This is going to be the very first SO Question I'm posting!
std::cout << "Hello mighty StackOverflow!" << std::endl;
I'm trying to optimize a "Block Matching" implementation for stereo-vision application using Intel's SSE4.2 and/or AVX intrinsics.

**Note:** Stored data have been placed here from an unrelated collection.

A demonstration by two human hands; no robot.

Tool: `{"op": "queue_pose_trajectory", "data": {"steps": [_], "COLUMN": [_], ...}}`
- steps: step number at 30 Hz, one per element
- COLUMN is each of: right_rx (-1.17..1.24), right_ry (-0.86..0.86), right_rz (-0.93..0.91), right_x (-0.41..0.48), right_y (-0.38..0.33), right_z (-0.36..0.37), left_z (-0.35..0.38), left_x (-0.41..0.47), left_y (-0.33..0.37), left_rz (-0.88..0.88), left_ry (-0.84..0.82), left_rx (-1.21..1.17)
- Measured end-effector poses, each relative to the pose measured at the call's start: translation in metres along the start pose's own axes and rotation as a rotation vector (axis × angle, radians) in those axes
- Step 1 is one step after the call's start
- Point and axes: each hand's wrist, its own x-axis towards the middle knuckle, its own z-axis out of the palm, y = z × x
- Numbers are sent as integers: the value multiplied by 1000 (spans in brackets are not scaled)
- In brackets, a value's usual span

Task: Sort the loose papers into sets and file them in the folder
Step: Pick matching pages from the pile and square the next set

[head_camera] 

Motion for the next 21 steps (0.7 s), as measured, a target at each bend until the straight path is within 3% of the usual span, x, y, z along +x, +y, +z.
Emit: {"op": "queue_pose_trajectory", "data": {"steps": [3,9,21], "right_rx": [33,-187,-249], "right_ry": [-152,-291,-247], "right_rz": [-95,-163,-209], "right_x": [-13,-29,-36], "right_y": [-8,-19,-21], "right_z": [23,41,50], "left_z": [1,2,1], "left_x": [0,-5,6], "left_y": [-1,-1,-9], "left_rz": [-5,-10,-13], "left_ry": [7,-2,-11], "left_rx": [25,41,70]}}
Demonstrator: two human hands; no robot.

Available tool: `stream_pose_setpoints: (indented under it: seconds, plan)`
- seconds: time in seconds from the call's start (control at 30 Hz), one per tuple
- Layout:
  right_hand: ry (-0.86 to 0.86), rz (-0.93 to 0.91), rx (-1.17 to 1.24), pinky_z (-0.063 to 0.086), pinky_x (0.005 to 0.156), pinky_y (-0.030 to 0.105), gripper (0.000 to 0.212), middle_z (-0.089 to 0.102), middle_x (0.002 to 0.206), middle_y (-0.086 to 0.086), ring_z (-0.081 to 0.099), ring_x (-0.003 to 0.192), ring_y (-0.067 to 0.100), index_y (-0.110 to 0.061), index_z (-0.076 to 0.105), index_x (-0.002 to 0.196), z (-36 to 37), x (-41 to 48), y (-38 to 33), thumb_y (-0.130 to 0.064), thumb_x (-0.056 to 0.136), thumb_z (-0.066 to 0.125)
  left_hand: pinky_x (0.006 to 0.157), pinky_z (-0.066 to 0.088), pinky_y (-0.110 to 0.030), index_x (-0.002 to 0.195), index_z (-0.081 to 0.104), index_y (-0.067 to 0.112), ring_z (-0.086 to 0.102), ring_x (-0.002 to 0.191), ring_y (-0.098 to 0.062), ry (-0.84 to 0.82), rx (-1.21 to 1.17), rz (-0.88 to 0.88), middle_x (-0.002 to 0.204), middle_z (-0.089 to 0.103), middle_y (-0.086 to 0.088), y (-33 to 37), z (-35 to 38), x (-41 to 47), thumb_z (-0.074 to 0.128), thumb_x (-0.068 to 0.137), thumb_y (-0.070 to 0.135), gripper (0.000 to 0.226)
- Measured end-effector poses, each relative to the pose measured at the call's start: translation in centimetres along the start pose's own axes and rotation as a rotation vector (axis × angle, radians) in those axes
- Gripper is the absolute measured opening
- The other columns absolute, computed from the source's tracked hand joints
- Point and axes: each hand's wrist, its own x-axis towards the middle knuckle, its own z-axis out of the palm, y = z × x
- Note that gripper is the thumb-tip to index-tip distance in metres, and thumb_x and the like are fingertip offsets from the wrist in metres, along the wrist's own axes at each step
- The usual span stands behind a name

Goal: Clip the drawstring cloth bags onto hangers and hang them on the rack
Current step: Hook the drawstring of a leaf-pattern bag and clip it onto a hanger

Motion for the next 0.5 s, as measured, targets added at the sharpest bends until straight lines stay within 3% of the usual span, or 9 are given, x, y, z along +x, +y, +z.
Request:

I'm using "Sum of Absolute Differences" to find the best matching block. In my case blockSize will be an odd number, such as 3 or 5. This a snippet of my C++ code:
for (int i = 0; i < rows; ++i) {
for (int j = 0; j < cols; ++j) {
minS = INT_MAX;
for (int k = 0; k <= beta; ++k) {
S = 0;
for (int l = i; l < i + blockSize; ++l) {
for (int m = j; m <= j + blockSize ; ++m) {
// adiff(a,b) === abs(a-b)
S += adiff(rImage.at<uchar>(l, m), lImage.at<uchar>(l, m + k));
}
}
if (S < minS) {
minS = S;
kStar = k;
}
}
disparity.at<uchar>(i, j) = kStar;
}
}
I know that the Streaming SIMD Extension contain many instructions to facilitate block-matching using SAD such as _mm_mpsadbw_epu8 and _mm_sad_epu8 , but they all seam to be targeting blockSizes that are 4, 16 or 32. e.g. this code from Intel. My problem is that in my application blockSize is an odd number, mostly 3 or 5.
I have considered the following starting point:
r0 = _mm_lddqu_si128 ((__m128i*)&rImage.at<uchar>(i, j));
l0 = _mm_lddqu_si128 ((__m128i*)&lImage.at<uchar>(i, j));
s0 = _mm_abs_epi8 (_mm_sub_epi8 (r0 , l0) );
but from here, I don't know of a means to sum up 3 or 5 consecutive bytes from s0!
I would appreciate any thoughts on this.